Of course, the coffee is a large part — although not all — of the espresso experience. Much of the culture lies in the atmosphere of the coffee house: a relaxed gathering place for people who appreciate not only a well-brewed cup, but the warmth and serenity of a sanctuary from the hectic pace of 21st century society.
Laura Schultz, who managed The Pour House for five years before becoming its owner in December 2007, says that her establishment is based on the Seattle model.
“Seattle-style shops are usually located in older buildings and try to be warm and inviting, unlike a typical storefront business,” she said. “The appeal is the atmosphere; it stimulates all five of your senses. It’s very comfortable and customers can stay as long as they wish.”

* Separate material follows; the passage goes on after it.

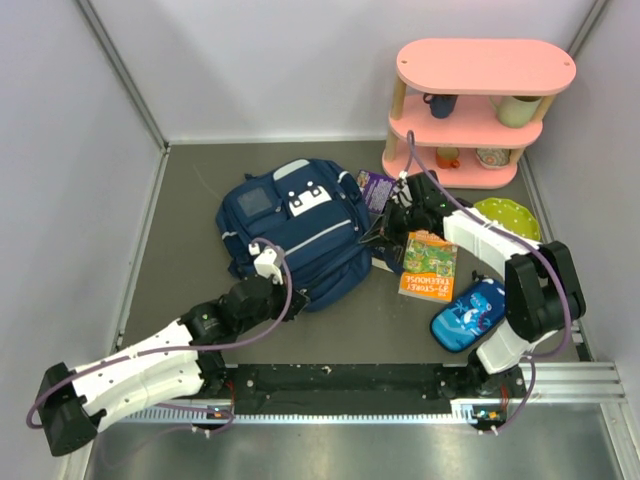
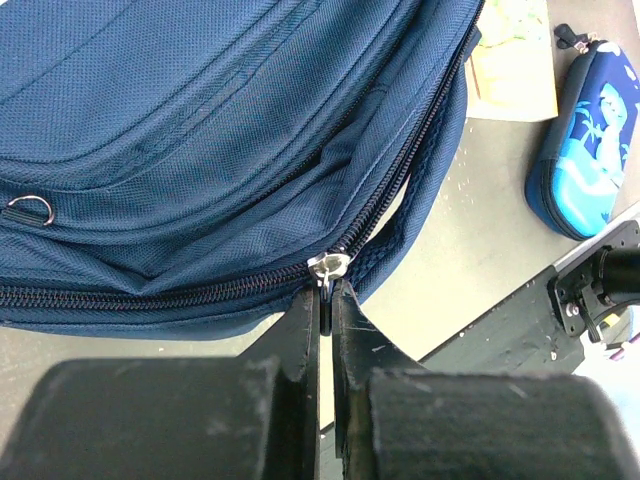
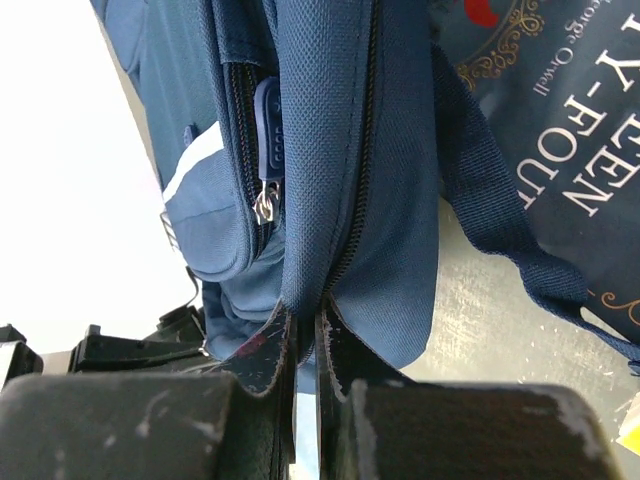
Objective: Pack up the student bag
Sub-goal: Unzip the student bag at the center of the board.
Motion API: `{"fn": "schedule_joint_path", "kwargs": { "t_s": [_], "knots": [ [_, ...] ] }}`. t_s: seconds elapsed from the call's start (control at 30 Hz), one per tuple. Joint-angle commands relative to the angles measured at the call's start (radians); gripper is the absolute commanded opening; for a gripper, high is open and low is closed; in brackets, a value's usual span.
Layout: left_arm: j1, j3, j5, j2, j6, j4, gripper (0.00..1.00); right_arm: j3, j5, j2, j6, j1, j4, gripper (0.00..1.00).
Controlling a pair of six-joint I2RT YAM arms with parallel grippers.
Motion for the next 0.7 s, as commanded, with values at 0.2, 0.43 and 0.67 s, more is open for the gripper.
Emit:
{"fn": "schedule_joint_path", "kwargs": {
  "t_s": [0.2, 0.43, 0.67],
  "knots": [
    [-0.002, 0.064, 0.124, 0.169, 0.069, 0.102, 0.00, -0.082, 0.026, -0.124, -0.005, -0.053, 0.136, 0.65],
    [-0.005, 0.193, 0.262, 0.402, 0.094, 0.217, 0.00, -0.328, 0.049, -0.333, 0.125, 0.031, 0.170, 0.69],
    [-0.013, 0.246, 0.316, 0.478, 0.124, 0.235, 0.00, -0.340, 0.110, -0.359, 0.222, 0.175, 0.218, 0.68]
  ]
}}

United Methodist Pastor Wade Martin, a regular at Mt. Airy’s Vintage Coffee House, agrees. “I’m there Monday through Friday at about 7 a.m. I drink regular coffee and spend about an hour reading and studying, always in the same chair in what I think of as my spot. This is my quiet time with God before I start my day, a place between home and work.”
“I think coffee shops have become popular because people like the relaxing atmosphere,” said Sondra Humphreys, another Vintage regular. “ It offsets the insane pace of our lives. People like to have a place to steal away to for an hour alone or with a book or a good friend. Sharing a warm cup of coffee and taking time to enjoy it is precious time; it’s very relational. Our days are so hectic now with people communicating by email and cell phones, nonstop but from a distance. People don’t take time to visit any more. The coffee shop is like the corner grocery store of the past, that neighborhood place where people could touch base with familiar faces.”